Estamos en el mes Mayo; mes de las Primeras Comuniones. Quiero contar un fragmento del libro “El hijo de Noé” de Éric-Emmanuel Schmitt. A mi me gustó cuando lo leí.
“Eran imágenes de una mujer, siempre la misma, aunque sus rasgos, su peinado y el color de sus ojos y de sus cabellos cambiaran. ¿En qué se reconocía que se trataba de la misma mujer? En la luminosidad de su frente, en la pureza de su mirada, en la palidez increíble de su tez, que se teñía de rosa en las mejillas, en la sencillez de las largas túnicas con pliegues que vestía, en las que aparecía digna, deslumbrante, soberana. —¿Quién es? —La Virgen María. La madre de
Jesús. La esposa de Dios. Sin duda, era de esencia divina. La irradiaba. Por contagio, hasta la cartulina ya no parecía cartón, sino merengue, de un blanco cegador, como de huevos batidos a punto de nieve, con motivos estampados en hueco y en relieve que añadían su encaje a los delicados azules y a los etéreos rosas, con tonos pastel más vaporosos que las nubes acariciadas por el alba. —¿Tú crees que es oro? —Por supuesto.

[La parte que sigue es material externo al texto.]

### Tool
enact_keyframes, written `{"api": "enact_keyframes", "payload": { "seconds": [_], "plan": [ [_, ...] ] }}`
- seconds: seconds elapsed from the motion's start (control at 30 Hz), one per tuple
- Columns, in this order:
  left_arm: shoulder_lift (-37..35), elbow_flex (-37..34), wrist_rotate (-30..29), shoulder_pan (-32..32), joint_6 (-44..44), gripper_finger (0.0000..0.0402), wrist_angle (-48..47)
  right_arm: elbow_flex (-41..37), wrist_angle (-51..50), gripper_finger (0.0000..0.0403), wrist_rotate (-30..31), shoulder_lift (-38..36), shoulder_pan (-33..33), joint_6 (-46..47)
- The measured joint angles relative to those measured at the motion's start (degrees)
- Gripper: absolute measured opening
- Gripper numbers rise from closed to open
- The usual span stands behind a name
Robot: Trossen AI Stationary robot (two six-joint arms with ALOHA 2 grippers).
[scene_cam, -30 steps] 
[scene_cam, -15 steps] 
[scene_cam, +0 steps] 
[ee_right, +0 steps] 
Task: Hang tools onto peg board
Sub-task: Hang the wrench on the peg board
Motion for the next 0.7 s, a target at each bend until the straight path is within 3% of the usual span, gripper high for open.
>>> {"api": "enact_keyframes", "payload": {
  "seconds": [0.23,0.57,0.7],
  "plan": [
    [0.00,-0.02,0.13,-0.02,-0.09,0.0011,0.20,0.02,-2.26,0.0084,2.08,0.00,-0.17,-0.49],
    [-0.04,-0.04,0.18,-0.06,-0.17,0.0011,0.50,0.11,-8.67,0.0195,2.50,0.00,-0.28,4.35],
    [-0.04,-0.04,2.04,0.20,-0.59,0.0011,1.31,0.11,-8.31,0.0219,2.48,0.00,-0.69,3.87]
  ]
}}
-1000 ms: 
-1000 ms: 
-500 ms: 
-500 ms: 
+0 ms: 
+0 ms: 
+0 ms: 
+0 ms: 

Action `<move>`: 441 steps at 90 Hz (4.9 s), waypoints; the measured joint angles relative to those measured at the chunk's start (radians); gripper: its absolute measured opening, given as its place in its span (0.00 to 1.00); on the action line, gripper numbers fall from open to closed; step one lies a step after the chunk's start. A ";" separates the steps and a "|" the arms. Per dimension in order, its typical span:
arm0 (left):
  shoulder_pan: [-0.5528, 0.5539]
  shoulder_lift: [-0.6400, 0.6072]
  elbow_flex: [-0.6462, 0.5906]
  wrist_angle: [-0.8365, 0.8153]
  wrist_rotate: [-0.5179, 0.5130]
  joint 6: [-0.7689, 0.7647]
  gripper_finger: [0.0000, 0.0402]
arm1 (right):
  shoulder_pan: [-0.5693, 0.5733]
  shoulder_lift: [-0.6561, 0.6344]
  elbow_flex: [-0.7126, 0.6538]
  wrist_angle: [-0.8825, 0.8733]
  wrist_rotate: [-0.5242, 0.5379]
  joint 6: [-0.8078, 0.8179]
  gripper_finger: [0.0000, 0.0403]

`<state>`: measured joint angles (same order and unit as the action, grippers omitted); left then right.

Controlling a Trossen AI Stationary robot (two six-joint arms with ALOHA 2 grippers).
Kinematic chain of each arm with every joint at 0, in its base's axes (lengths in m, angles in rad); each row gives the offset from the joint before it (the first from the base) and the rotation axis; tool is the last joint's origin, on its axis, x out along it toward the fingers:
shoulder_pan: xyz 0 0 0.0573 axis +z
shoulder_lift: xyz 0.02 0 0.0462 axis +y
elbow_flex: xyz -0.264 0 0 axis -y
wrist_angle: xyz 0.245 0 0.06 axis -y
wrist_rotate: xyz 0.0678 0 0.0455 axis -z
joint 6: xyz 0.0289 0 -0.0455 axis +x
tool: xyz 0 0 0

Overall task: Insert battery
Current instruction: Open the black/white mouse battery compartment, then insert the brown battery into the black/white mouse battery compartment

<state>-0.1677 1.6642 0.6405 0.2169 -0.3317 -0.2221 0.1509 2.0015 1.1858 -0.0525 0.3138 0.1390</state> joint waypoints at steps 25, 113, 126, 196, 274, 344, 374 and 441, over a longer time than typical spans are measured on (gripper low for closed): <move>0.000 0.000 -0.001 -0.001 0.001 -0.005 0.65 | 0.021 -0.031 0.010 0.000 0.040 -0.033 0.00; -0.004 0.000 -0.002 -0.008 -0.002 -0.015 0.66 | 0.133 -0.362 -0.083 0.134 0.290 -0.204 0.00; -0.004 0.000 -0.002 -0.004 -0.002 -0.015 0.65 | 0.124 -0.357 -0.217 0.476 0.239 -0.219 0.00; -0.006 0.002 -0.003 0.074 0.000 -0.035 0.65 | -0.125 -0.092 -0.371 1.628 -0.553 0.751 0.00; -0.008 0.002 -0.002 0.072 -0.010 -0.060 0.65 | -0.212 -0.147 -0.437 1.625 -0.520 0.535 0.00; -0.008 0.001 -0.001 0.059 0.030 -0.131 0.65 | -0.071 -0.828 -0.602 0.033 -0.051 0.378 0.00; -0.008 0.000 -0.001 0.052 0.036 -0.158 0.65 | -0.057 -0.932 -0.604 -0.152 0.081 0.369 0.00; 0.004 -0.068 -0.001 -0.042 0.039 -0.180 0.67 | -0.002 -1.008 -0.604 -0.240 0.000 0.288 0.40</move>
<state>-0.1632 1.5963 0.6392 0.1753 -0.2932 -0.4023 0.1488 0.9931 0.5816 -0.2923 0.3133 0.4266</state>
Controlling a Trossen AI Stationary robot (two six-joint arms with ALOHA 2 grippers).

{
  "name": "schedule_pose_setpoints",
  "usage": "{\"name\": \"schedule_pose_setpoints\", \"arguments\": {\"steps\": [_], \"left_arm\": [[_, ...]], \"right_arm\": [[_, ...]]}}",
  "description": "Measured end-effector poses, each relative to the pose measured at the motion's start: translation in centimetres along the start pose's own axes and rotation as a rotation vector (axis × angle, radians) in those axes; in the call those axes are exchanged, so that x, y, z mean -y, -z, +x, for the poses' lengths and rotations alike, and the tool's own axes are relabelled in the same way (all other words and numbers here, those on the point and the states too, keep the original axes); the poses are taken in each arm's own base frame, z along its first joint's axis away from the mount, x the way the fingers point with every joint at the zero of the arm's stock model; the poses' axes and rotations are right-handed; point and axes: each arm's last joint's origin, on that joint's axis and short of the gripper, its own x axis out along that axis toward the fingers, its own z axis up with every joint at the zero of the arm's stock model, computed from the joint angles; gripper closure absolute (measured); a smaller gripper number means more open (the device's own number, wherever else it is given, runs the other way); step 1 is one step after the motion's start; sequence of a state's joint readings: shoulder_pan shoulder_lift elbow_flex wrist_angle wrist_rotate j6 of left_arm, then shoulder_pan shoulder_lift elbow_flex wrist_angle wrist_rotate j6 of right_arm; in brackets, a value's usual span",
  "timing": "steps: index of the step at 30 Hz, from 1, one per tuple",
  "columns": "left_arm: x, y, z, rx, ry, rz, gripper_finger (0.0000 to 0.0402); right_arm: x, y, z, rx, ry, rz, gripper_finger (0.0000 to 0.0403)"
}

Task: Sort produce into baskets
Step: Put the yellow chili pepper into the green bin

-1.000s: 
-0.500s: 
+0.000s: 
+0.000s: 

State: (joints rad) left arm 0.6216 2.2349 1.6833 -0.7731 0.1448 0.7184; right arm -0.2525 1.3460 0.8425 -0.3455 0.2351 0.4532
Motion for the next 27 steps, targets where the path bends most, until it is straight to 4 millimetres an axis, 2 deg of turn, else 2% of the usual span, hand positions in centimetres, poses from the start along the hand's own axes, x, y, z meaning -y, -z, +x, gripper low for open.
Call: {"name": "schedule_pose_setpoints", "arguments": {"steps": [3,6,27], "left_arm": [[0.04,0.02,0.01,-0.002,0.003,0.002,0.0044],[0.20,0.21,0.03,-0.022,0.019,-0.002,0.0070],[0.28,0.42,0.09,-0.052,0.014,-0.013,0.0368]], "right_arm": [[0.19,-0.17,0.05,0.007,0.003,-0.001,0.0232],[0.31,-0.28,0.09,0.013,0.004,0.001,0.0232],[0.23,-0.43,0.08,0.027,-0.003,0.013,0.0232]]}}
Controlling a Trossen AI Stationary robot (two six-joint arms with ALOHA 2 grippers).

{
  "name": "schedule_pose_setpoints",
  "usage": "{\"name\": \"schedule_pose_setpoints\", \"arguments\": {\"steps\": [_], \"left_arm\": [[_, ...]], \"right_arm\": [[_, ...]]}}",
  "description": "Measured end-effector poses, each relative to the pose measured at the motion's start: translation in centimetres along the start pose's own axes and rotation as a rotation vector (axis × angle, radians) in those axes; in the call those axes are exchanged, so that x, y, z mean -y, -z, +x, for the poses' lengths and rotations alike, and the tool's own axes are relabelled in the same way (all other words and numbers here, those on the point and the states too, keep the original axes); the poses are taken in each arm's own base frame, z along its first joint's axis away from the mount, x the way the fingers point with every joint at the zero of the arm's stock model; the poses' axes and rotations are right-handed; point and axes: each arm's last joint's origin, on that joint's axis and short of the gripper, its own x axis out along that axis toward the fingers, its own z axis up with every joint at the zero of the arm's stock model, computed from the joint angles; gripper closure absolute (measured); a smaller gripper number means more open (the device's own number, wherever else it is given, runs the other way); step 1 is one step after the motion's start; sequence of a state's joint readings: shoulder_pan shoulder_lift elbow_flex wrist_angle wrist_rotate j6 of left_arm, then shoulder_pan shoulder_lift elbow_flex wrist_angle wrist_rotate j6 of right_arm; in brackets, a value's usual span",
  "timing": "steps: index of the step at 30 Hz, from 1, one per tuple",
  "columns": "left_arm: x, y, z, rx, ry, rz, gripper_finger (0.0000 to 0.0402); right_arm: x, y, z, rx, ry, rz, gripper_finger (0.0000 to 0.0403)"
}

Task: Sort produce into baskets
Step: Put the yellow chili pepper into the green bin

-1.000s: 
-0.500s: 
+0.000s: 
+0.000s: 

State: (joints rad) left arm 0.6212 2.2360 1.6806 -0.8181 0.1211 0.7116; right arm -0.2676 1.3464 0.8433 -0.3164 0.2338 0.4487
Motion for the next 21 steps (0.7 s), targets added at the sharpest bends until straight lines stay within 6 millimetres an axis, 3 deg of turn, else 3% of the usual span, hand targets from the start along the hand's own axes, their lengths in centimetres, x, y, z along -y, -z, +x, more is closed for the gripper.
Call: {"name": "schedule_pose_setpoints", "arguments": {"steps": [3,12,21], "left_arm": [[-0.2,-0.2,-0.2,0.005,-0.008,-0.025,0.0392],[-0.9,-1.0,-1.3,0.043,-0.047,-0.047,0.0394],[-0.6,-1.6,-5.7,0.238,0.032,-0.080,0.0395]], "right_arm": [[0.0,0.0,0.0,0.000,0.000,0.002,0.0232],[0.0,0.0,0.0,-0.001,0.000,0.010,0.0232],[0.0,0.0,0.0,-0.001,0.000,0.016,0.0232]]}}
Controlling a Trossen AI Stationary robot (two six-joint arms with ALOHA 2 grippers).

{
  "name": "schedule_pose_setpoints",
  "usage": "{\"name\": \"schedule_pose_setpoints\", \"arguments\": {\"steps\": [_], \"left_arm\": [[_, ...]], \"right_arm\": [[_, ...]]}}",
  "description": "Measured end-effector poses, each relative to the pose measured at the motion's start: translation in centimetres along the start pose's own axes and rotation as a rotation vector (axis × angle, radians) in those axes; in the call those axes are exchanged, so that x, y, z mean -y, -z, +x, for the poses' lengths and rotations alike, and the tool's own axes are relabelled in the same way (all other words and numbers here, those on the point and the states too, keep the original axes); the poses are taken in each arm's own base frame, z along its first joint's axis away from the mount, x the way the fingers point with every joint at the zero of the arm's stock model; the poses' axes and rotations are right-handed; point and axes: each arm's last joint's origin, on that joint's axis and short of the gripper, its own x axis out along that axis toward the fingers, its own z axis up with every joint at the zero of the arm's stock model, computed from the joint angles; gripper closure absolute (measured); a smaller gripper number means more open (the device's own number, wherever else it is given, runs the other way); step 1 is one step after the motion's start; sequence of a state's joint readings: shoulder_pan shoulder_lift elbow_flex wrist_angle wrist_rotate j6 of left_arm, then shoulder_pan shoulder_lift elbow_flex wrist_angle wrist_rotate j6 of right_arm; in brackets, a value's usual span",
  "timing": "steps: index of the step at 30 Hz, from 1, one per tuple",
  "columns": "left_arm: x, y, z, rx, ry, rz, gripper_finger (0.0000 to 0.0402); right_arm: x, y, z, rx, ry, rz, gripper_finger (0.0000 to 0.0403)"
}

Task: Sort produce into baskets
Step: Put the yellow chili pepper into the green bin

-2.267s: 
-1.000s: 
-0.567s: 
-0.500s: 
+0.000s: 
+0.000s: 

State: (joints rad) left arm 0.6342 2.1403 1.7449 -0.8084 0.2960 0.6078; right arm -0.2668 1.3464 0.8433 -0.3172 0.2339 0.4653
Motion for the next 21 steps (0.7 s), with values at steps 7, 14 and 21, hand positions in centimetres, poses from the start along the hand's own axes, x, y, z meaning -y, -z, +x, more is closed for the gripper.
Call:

Yo pasaba y volvía a pasar mi dedo por el tocado precioso que rodeaba el apacible rostro. Rozaba el oro. Acariciaba el velo de María. Y la Madre de Dios me dejaba hacer. Sin que me diera cuenta, los ojos se me llenaron de lágrimas y me dejé caer al suelo. Rudy también. Llorábamos los dos suavemente, con nuestras estampas de comunión sobre el corazón. Cada uno de nosotros pensaba en su madre. ¿Dónde estaría ahora? ¿Sentiría en ese momento la serenidad de María? ¿Tendría en su rostro el amor que habíamos visto mil veces inclinado sobre nosotros y que ahora encontrábamos en aquellas estampas, o más bien pena, angustia, desesperación? Me puse a canturrear la canción de cuna materna, elevándola al cielo a través del ramaje. Dos octavas por debajo, Rudy unió su ronca voz a la mía. Y fue así como nos encontró el padre Pons, dos niños canturreando una cancioncilla yiddish y llorando sobre unas ingenuas imágenes de María”.